Exercise material:
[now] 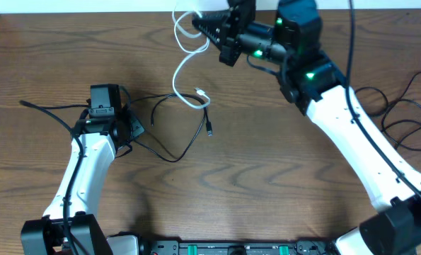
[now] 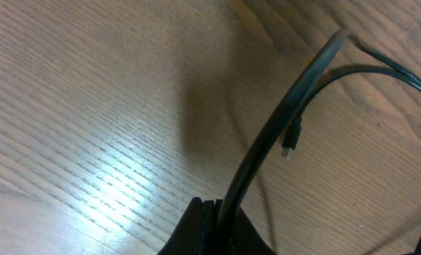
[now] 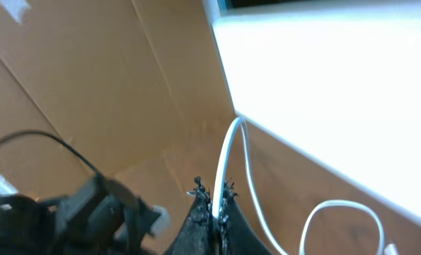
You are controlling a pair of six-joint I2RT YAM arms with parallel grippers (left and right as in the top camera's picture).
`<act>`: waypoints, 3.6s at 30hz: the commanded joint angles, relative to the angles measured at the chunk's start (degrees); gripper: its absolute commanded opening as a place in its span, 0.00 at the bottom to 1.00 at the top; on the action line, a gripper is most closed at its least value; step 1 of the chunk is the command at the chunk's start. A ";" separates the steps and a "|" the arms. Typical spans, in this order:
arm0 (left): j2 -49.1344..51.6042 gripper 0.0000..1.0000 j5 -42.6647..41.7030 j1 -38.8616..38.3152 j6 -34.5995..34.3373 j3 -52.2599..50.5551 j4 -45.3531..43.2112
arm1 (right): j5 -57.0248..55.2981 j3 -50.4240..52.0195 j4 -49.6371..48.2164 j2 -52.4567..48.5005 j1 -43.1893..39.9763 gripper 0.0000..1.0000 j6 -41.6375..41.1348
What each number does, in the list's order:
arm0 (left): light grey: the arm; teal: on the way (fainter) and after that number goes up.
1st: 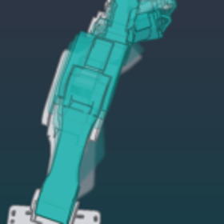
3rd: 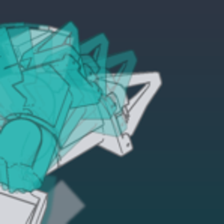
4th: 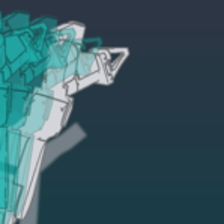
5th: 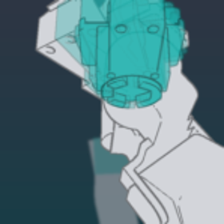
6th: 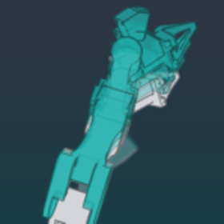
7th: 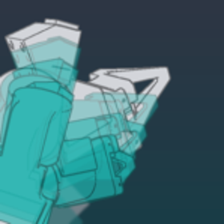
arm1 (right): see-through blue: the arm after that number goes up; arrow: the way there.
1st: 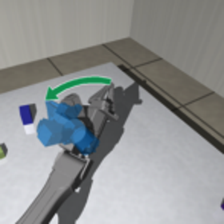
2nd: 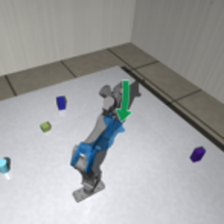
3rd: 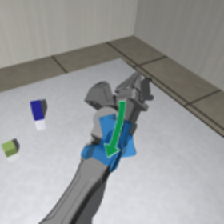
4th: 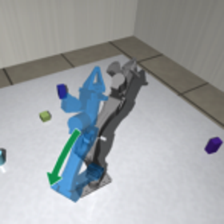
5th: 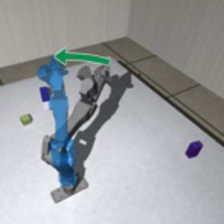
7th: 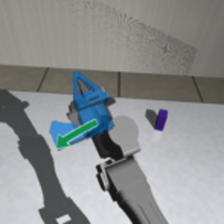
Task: Untangle cables
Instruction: 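Grasp the white cable with the right gripper and lift it up, then carry the white cable to the far right pile and release it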
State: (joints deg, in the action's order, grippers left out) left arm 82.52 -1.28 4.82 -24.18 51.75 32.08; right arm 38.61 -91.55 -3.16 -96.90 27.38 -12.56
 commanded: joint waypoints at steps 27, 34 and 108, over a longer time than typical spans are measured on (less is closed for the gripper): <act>0.61 0.08 0.90 0.09 -1.40 -0.81 -0.04 | -38.01 -0.66 32.17 2.60 -13.14 0.01 11.39; 0.61 0.08 0.90 0.09 -1.40 -0.81 -0.02 | -38.05 -0.66 31.65 2.60 -21.77 0.01 11.41; 2.47 0.15 0.87 0.09 -1.60 -0.92 -0.92 | -16.33 -1.16 41.72 -17.38 -46.03 0.04 11.39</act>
State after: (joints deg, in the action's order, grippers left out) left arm 84.38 -1.13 4.82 -25.50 51.59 31.22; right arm 16.38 -93.82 38.33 -113.03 -18.52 -1.65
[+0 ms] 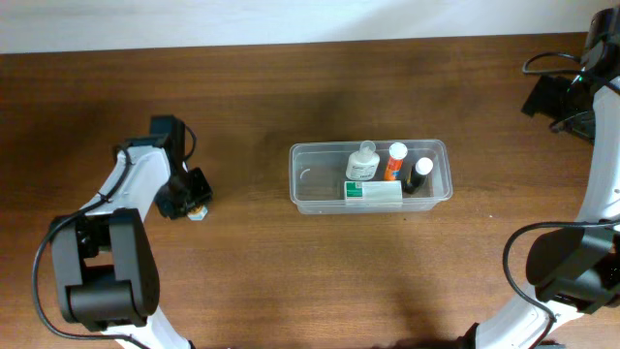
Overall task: Pack container
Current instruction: 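Lift the Tiger Balm jar and carry it over the container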
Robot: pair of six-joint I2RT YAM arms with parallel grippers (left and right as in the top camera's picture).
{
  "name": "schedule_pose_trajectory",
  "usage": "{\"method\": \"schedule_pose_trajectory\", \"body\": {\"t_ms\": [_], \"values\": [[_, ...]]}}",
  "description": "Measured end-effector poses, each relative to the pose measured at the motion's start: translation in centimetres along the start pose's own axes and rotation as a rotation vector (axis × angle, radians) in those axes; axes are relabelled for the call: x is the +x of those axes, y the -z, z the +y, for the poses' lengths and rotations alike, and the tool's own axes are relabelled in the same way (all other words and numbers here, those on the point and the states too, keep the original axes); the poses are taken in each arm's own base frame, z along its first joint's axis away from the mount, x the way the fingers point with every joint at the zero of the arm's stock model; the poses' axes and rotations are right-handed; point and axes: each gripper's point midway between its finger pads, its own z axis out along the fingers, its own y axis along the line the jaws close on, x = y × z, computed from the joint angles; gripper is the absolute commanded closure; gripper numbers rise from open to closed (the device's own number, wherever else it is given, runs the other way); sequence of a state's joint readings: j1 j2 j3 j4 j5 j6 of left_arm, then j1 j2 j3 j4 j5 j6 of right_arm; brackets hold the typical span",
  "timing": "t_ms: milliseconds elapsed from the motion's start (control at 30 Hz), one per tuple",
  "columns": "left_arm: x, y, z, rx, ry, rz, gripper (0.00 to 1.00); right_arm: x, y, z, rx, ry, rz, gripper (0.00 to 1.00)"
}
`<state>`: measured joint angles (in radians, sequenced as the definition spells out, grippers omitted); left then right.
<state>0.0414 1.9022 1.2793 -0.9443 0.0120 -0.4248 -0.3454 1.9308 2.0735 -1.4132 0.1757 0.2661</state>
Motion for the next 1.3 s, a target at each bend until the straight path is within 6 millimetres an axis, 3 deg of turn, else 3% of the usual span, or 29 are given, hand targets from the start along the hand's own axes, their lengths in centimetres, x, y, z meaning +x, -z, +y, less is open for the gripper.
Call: {"method": "schedule_pose_trajectory", "body": {"t_ms": [267, 700, 833, 1033, 1300], "values": [[-2.0, 3.6, -2.7, 0.031, -0.082, -0.069, 0.56, 0.0, 0.0, 0.0, 0.0, 0.0, 0.0, 0.02], [-1.4, 3.8, -3.7, 0.033, -0.117, -0.061, 0.57, 0.0, 0.0, 0.0, 0.0, 0.0, 0.0, 0.02], [-2.1, 4.9, -5.0, 0.047, -0.163, -0.094, 0.57, 0.0, 0.0, 0.0, 0.0, 0.0, 0.0, 0.02], [-2.0, 8.6, -9.4, 0.086, -0.293, -0.16, 0.57, 0.0, 0.0, 0.0, 0.0, 0.0, 0.0, 0.02], [1.7, 13.3, -17.9, 0.201, -0.543, -0.238, 0.57, 0.0, 0.0, 0.0, 0.0, 0.0, 0.0, 0.02]]}}
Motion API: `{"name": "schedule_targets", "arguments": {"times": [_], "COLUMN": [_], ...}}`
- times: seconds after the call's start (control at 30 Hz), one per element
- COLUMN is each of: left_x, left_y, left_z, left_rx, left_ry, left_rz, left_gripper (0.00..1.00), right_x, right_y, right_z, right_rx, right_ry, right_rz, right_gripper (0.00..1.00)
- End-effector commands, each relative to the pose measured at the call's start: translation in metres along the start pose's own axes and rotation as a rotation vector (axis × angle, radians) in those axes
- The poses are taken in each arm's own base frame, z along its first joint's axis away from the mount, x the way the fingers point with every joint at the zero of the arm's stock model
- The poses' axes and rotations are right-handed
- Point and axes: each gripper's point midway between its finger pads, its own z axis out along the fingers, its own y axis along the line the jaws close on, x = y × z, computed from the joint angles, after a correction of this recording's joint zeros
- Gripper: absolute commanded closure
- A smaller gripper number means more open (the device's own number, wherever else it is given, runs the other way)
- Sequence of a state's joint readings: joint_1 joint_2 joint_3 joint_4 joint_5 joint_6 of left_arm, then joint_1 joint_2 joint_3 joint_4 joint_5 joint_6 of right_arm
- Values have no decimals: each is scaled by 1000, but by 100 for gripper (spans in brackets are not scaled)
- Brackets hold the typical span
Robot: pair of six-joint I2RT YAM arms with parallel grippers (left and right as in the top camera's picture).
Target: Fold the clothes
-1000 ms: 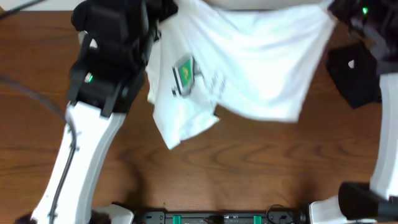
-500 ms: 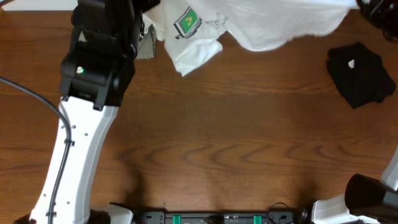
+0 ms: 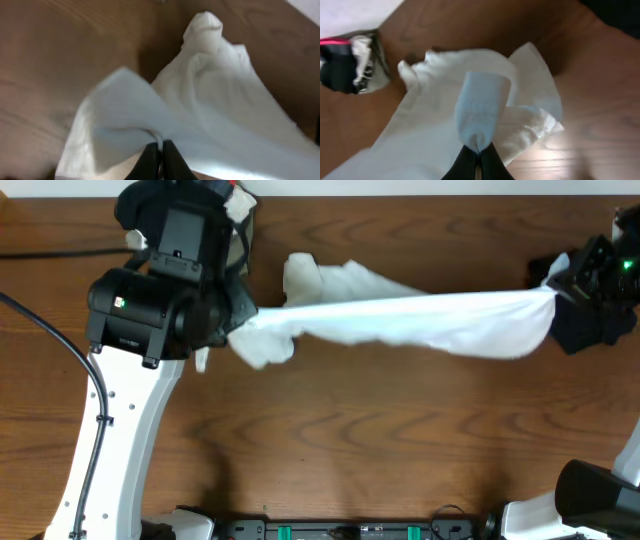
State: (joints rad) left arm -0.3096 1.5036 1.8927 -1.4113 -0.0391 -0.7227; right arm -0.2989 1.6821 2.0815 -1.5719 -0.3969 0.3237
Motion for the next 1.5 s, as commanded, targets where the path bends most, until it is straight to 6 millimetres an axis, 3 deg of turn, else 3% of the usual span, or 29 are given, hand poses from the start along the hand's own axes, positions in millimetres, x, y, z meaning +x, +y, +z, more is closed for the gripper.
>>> {"name": "schedule_targets", "arguments": {"times": [0.0,0.17,0.3,0.5,0.6,0.7,0.83,0.97,1.07,1.27,1.37,1.47], "left_x": [-1,-28,-64,-128,-161,-193,-217,-205,-180,-122,-106,-85], "left_y": [1,-25,-60,-119,-138,-148,-143,-136,-120,-79,-66,-54], "left_z": [-1,-4,-10,-3,7,3,-34,-64,-66,-64,-83,-112], "left_rx": [6,115,252,439,496,552,585,595,539,421,416,443], "left_ry": [-5,-111,-241,-443,-543,-634,-726,-699,-618,-412,-403,-406], "left_rz": [-48,-61,-75,-80,-63,-87,-56,72,140,146,149,150], "left_gripper": [94,94,94,94,94,94,95,94,94,94,94,94], "right_x": [-6,-26,-53,-110,-137,-156,-160,-144,-128,-102,-93,-82], "right_y": [-11,-3,15,41,61,94,120,133,128,91,69,51], "right_z": [-8,-9,-8,8,14,1,-36,-64,-61,-26,-22,-37], "right_rx": [65,27,-60,-169,-257,-426,-568,-674,-701,-532,-376,-208], "right_ry": [-53,-131,-214,-358,-422,-488,-546,-526,-449,-296,-295,-340], "right_rz": [-24,10,-6,-4,-45,-154,-265,-434,-452,-326,-282,-251], "right_gripper": [99,99,98,98,98,99,99,98,99,99,98,98]}}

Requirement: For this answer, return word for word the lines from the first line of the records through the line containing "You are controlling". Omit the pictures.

Response below:
[now] 
[now] 
[now] 
You are controlling a pair of six-joint I2RT YAM arms with parallel grippers (left and right as in the top camera's picture).

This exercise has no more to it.